Milestone Documents in African-American History It seems appropriate that Schlager’s new collection of primary sources concludes with the work of our nation’s first black president as the final of the many milestone in the history of African Americans. The first of the four volumes covers North American colonization and negotiation of the peculiar institution of slavery in the early United States, the second begins with the Dred Scott decision and moves through Reconstruction. The third volume spans from the early twentieth century to the Civil Rights movement, while the final volume concludes with addresses by President Barack Obama.

Each article features an overview, an excellent biographical sketch about the author, an explanation and analysis of the primary source material, a description of its publication context and contemporary audience, information about the document’s reception and impact, and materials for further study, in addition to the document itself with a glossary when appropriate. Chapters and subheading from the original sources are preserve. Each article is encapsulated in a page of well-chosen quotes from the original work, and each article is framed with essential questions which move well beyond comprehension. Timelines of key events sequence the document’s creation, reception, and historical impact. Many of the probing and thoughtful question draw comparisons with other documents in the collection, comparing themes like educational opportunity or African American military participation across time periods.
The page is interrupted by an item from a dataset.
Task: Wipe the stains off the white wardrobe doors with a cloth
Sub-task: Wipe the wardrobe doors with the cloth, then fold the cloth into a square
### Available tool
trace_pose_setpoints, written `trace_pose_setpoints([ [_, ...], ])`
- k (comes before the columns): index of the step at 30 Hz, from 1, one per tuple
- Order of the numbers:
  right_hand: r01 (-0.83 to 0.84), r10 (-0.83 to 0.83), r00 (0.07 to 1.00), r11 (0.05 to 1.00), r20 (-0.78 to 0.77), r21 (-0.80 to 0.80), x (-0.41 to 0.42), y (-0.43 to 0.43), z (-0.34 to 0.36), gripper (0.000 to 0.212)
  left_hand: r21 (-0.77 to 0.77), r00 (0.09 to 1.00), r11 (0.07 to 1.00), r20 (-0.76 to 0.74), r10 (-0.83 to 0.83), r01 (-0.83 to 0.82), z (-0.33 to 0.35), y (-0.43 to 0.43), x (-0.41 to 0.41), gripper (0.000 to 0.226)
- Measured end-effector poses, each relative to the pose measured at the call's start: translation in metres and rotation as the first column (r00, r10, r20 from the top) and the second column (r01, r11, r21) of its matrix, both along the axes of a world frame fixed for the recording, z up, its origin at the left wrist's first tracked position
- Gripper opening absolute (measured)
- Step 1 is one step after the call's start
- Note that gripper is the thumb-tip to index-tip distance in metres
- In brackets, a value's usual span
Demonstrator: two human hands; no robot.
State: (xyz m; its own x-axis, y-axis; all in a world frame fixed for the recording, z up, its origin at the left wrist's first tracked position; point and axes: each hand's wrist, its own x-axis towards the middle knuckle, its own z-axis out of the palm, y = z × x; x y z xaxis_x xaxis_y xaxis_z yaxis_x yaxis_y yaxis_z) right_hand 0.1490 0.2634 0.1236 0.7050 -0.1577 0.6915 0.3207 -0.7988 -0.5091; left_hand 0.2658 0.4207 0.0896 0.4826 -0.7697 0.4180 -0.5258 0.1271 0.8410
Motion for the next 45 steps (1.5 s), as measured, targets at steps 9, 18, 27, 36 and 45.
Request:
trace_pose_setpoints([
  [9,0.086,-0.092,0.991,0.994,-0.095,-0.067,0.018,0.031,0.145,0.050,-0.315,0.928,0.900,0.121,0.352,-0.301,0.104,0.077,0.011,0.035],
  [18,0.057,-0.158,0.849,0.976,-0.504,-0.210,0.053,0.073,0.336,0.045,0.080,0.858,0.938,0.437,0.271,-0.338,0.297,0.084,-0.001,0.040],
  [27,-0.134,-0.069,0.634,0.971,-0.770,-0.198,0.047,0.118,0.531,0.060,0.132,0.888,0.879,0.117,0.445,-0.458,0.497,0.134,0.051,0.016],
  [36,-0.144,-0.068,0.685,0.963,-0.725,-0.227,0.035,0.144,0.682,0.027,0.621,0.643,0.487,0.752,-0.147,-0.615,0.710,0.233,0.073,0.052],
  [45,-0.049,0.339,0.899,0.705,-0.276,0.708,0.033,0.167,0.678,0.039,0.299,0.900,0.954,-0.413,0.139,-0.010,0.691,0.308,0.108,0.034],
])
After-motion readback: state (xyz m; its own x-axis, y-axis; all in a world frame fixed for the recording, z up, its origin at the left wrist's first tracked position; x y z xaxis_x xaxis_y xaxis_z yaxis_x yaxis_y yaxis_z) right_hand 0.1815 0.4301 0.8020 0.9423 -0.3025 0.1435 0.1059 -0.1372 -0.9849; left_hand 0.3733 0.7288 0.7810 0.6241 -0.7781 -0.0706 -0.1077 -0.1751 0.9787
Many of the accounts will appeal to even the most reluctant historians, especially those of groundbreaking athletes Jesse Owens and Jackie Robinson,and the Supreme Court decision surrounding Muhammad Ali’s refusal to accept induction into the U.S. Army. Owen’s narrative, penned after the black power display by U.S. track and field athletes at the Mexico City Olympics, contrasts that sixties militants reminded him of the white supremacists of his sharecropping Alabama childhood. Owens’ compelling passage sharply contrasts the opportunities available then with those he encountered after his 1936 Olympic victories in Berlin, when he could not afford to return to Ohio State to complete his degree and could only find employment as a playground instructor for the city of Cleveland. (Owens also recounts how he was eventually offered the dehumanizing opportunity to race against horses in exhibitions before Negro League baseball games, something he did nonetheless to save enough money to finish college).

The simultaneous presentation of the primary source and the contextual information to scaffold its interpretation include a range of twentieth-century Black Power topics often not treated in such a scholarly manner for younger readers, including the work of Stokely Carmicheal, Eldredge Cleaver, Angela Davis, and the Black Panthers. Students will find fodder for writing on a diverse range of historical topics, including the Tulsa race riots of 1921, lynching, the Scottsboro boys case, Louis Farrakhan and the Million Man March, the National of Islam, Tuskegee syphilis experiments, and the legality of interracial marriage.

The images, most taken from news archives and Library of Congress, are well-chosen, and there are ten pages of instructional ideas for teachers, organized by era, and a subject index as well as one organized by categories like speeches, judicial decisions, and personal narratives. The books are visually well-designed, with most text in two columns per page, the significant quotes from the primary source being the only content spanning the page. The Schlager imprint offers the same dual-version access of the other Salem Press titles, with access to electronic text provided with purchase of print product. Recommended for school and public libraries.